[Problem to solve] Your reply should hold every record exactly as given, with no pictures in it.

[Saved data entries]
──────────

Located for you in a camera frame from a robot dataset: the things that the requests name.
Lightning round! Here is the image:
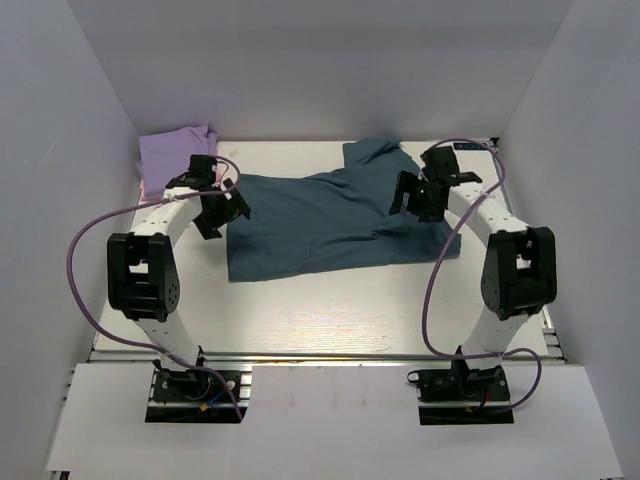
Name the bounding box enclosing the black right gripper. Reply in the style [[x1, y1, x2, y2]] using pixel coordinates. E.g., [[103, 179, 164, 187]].
[[390, 171, 446, 223]]

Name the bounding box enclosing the teal blue t shirt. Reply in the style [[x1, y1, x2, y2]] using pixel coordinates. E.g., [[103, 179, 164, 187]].
[[226, 138, 461, 283]]

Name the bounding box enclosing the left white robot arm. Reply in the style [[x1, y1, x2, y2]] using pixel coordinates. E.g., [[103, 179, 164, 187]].
[[107, 154, 251, 399]]

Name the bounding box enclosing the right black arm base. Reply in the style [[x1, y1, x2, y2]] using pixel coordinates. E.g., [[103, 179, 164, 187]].
[[406, 360, 514, 426]]

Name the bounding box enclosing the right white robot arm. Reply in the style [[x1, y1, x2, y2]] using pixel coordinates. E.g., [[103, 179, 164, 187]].
[[390, 140, 557, 399]]

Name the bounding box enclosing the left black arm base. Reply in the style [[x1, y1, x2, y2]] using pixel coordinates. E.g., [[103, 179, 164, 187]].
[[145, 360, 251, 425]]

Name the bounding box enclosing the dark blue corner label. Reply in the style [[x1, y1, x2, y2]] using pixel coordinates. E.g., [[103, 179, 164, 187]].
[[453, 142, 487, 151]]

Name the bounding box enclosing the lavender folded t shirt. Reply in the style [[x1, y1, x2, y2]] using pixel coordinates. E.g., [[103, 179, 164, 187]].
[[139, 125, 218, 199]]

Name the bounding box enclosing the pink folded t shirt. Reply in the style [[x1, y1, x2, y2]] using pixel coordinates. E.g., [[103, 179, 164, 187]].
[[139, 149, 223, 203]]

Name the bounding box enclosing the aluminium front rail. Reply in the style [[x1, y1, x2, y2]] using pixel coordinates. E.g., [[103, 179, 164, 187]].
[[87, 349, 566, 365]]

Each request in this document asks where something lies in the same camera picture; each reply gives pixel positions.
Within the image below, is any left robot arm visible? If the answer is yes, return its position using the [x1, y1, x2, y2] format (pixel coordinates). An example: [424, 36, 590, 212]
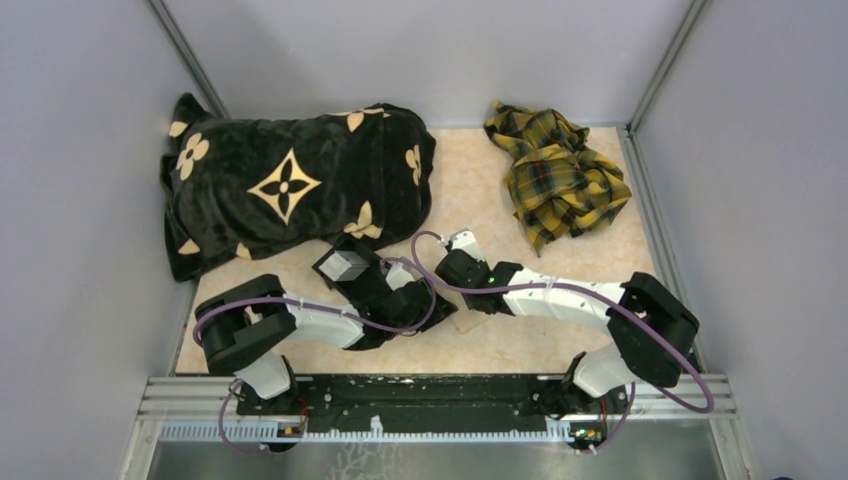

──────────

[Exercise output]
Located for you in a camera frame from a robot dataset: the things that the requests name.
Lightning round! Here is the image:
Name the bounding box enclosing the black right gripper. Reply in the style [[x1, y1, x2, y2]] using pixel coordinates. E.g., [[103, 179, 164, 187]].
[[390, 171, 446, 223]]

Name the bounding box enclosing the teal blue t shirt. Reply in the style [[x1, y1, x2, y2]] using pixel coordinates. E.g., [[103, 179, 164, 187]].
[[226, 138, 461, 283]]

Name the bounding box enclosing the left white robot arm. Reply in the style [[x1, y1, x2, y2]] using pixel coordinates. E.g., [[103, 179, 164, 187]].
[[107, 154, 251, 399]]

Name the bounding box enclosing the right black arm base. Reply in the style [[x1, y1, x2, y2]] using pixel coordinates. E.g., [[103, 179, 164, 187]].
[[406, 360, 514, 426]]

Name the bounding box enclosing the right white robot arm. Reply in the style [[x1, y1, x2, y2]] using pixel coordinates. E.g., [[103, 179, 164, 187]].
[[390, 140, 557, 399]]

Name the bounding box enclosing the left black arm base. Reply in the style [[x1, y1, x2, y2]] using pixel coordinates. E.g., [[103, 179, 164, 187]].
[[145, 360, 251, 425]]

Name the bounding box enclosing the dark blue corner label. Reply in the style [[x1, y1, x2, y2]] using pixel coordinates. E.g., [[103, 179, 164, 187]].
[[453, 142, 487, 151]]

Name the bounding box enclosing the lavender folded t shirt. Reply in the style [[x1, y1, x2, y2]] using pixel coordinates. E.g., [[103, 179, 164, 187]].
[[139, 125, 218, 199]]

Name the bounding box enclosing the pink folded t shirt. Reply in the style [[x1, y1, x2, y2]] using pixel coordinates. E.g., [[103, 179, 164, 187]].
[[139, 149, 223, 203]]

Name the bounding box enclosing the aluminium front rail. Reply in the style [[x1, y1, x2, y2]] using pixel coordinates. E.g., [[103, 179, 164, 187]].
[[87, 349, 566, 365]]

Each request in this document asks where something lies in the same camera picture; each reply gives pixel positions.
Within the image below, is any left robot arm visible? If the answer is yes, return its position using the [x1, y1, x2, y2] format (pixel coordinates). An example: [424, 36, 590, 212]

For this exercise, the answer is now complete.